PROBLEM DETAILS: Could you restate word for word each line from the top of the listing below through the line containing "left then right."? Keep the pictures out.

DATA SEGMENT:
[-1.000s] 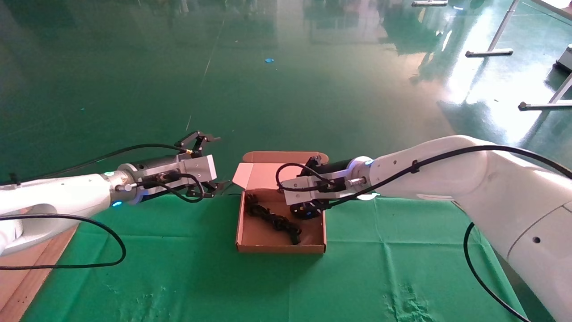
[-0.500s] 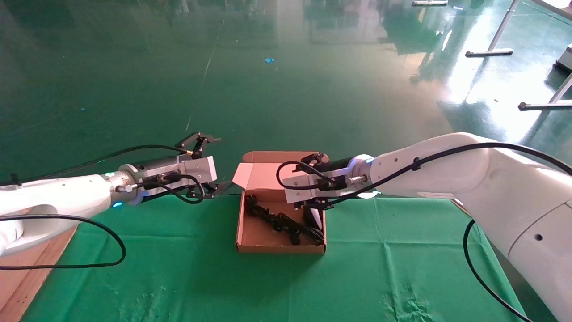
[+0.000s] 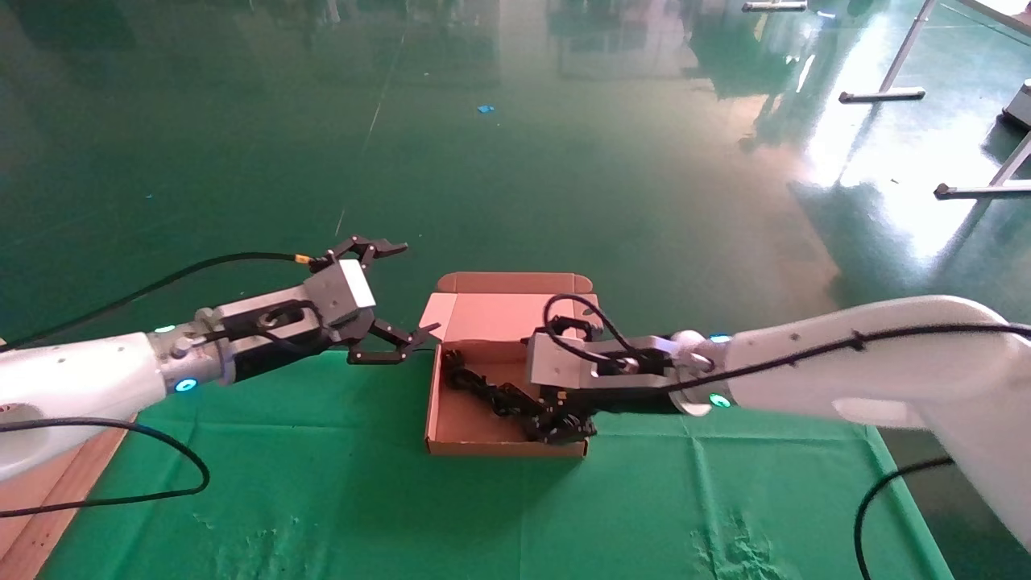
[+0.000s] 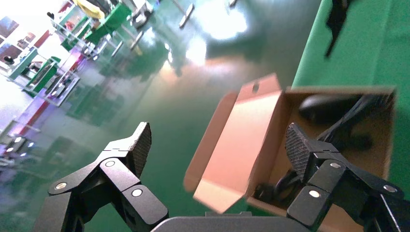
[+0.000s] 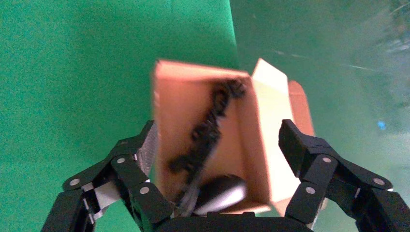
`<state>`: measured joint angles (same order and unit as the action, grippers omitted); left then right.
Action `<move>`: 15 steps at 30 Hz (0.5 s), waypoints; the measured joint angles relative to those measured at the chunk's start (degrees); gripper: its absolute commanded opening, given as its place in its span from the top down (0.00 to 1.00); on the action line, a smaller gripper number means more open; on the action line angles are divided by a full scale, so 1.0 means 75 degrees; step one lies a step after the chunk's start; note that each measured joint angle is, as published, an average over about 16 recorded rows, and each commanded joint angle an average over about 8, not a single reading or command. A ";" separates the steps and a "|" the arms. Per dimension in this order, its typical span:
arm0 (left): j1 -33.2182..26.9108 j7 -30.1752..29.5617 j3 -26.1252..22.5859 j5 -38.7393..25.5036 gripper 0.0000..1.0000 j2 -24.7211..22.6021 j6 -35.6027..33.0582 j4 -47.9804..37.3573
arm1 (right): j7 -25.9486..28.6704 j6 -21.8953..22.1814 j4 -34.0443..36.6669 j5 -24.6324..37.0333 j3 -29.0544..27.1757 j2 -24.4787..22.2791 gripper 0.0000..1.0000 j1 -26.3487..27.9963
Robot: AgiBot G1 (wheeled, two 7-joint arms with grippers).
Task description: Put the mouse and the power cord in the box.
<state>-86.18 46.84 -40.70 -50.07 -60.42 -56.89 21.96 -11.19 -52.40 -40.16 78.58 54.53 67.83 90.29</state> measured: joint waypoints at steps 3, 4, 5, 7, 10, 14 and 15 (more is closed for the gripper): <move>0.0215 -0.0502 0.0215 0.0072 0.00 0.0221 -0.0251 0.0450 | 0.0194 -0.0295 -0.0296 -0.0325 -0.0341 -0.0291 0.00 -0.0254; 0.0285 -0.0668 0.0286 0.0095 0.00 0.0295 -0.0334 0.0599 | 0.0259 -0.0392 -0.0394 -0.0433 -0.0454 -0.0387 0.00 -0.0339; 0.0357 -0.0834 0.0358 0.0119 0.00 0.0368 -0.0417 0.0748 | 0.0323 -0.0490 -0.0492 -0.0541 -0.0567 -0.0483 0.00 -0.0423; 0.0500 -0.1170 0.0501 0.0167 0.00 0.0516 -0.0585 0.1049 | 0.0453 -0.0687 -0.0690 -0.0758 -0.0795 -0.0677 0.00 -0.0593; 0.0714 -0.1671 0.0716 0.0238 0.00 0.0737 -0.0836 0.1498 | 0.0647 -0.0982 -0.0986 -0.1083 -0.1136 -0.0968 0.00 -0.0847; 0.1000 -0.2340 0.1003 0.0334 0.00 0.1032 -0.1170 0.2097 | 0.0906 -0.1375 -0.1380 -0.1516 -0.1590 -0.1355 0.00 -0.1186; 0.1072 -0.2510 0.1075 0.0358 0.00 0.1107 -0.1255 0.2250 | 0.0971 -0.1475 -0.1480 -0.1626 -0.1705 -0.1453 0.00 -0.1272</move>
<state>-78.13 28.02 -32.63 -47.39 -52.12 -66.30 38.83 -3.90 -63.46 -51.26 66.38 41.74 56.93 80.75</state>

REPLY:
[-1.000s] 
[-0.500s] 
[+0.000s] 
[+0.000s] 
[+0.000s] 
`<state>`: measured joint angles (same order and unit as the action, grippers omitted); left then right.

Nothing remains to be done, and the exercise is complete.